Kroonlands lifeboat, manned by a fresh crew, headed back out and returned with 13 steerage passengers. On board Volturno, the crew and some of the male passengers, unable to extinguish the fire, were at least able to keep it from spreading to the aft cargo holds, over which the others on board were gathered. But, shortly before dawn, a large explosion—probably of her boilers—rocked Volturno. At this point, the rescuers felt that the ship, which had not been in imminent danger of sinking up to this point, might founder at any time. The tanker Narragansett, one of the ten rescue vessels, turned on her pumps and sprayed lubricating oil on the sea to help calm the surface. The combination of the oil and the lessening of the storm allowed many more lifeboats to be sent to Volturno's aid. Kroonland launched two more boats herself and saved 75 more, including Captain Inch, the last person to leave the stricken ship. In all, some 520 passengers and crew were rescued by the ten ships—89 on Kroonland alone. The loss of life was limited to around 130, mostly women and children from the early lifeboat launchings.
With all boats recovered by 09:00, the rescue liners all resumed their original courses. Kroonland turned west and continued on to the United States, hampered by a cracked crankshaft that slowed her to . During her slow passage to New York, Kroonlands cabin passengers drafted a resolution honoring Capt. Kreibohm and the crew for their actions during the rescue, and raised $700 for the benefit of the Volturno survivors. Kroonland finally docked in New York on 16 October.
Kroonlands crew, like those of the other nine ships involved, received many accolades for their rescue efforts. After sending the ship a congratulatory telegram at the time of the rescue, King Albert of Belgium made Capt. Kreibohm a Chavalier of the Order of the Crown in January 1914. At the same time, the Belgian government awarded its Third Class Civic Cross to Kroonlands third officer, and First Class Civic Medals to six crewmen and a steward. In March, King George V of the United Kingdom, on recommendation of the Board of Trade, awarded 39 of Kroonlands crew the Silver Sea Gallantry Medal, along with a £3 award. Crewmen from all ten ships involved received Sea Gallantry Medals, but no other ship had more medals awarded than Kroonland. Later in March, the United States Congress honored Kreibohm with a gold watch, Kroonlands officers—including Kreibohm—with Congressional Gold Medals, and other crewmen with five silver and 25 bronze medals. In April, the Life Saving Benevolent Association of New York awarded its Life Saving Medal to Kriebohm, four officers, and 35 crewmen. In June 1916, Kriebohm was awarded the American Cross of Honor by Congressman Henry Bruckner.

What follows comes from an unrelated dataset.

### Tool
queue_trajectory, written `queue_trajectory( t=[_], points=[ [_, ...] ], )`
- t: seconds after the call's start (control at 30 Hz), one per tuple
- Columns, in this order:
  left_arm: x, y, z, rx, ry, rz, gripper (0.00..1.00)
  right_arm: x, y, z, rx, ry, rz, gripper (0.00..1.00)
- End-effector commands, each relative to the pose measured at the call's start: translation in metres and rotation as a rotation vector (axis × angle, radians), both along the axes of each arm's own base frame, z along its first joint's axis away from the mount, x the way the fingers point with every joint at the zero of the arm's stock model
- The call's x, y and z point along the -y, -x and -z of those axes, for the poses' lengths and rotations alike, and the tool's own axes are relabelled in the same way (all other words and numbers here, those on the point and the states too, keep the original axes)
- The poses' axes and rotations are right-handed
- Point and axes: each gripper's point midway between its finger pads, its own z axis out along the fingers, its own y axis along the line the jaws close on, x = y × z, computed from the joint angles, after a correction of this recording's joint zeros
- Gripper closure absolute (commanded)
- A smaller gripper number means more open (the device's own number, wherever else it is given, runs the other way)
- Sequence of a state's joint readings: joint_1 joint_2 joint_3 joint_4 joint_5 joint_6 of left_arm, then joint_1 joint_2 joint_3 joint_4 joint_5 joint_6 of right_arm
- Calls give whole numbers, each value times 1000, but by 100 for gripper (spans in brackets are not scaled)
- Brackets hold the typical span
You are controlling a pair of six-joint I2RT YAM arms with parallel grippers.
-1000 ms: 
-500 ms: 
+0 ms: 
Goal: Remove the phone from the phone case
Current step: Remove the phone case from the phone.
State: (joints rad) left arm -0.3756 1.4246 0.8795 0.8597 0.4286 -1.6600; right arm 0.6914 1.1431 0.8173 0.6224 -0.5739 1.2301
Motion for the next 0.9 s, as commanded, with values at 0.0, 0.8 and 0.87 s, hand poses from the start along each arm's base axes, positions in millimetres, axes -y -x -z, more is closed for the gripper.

Kroonland resumed her normal New York – Antwerp service until 11 August 1914, when she arrived at New York with passengers that had narrowly escaped the hostilities beginning to engulf the European continent.
Later in the same month, on Kroonlands next return to New York, several of the first-class passengers got into a snit over privileges for their dogs aboard the liner. Although Red Star accommodated passengers' dogs with a kennel area, and had the ship's butcher feed them, several passengers were upset when another was allowed to have her dog in her state room. Determined to have equal privilege for their own dogs, two other owners arrived to find the kennel exceedingly hot. The crew returned all of the ship's canine passengers to the kennel area, overruling objections to the kennel's high temperature. Many of the dog owners refused to speak to the others involved for the duration of the voyage.
On 27 May 1905, American author Molly Elliot Seawell sailed for Europe on Kroonland on a day when six liners, with over 1,500 passengers, departed New York. In October, Helen Taft returned from Europe on Kroonland and was met by her husband, Secretary of War William Howard Taft. The next August, Henry Yates Satterlee, the first Episcopal Bishop of Washington, returned from a six-week tour of cathedrals of Europe. He was noting both good and bad design elements of cathedrals in preparation for the building of the Washington National Cathedral. Also returning on the same voyage were Admiral Charles Sperry and Lieutenant Daniel W. Wurtsbaugh of the U.S. Navy, and Brigadier General Robert O'Reilly, the then-current Surgeon General of the U.S. Army; all were American delegates to the Second Geneva Convention. It was not the first trip on Kroonland for either Satterlee and O'Reilly. Satterlee had traveled on the liner the previous May to visit the spa town of Bad Nauheim in Hesse; O'Reilly had been on the November 1904 trip in which Kroonland had been reported as sunk.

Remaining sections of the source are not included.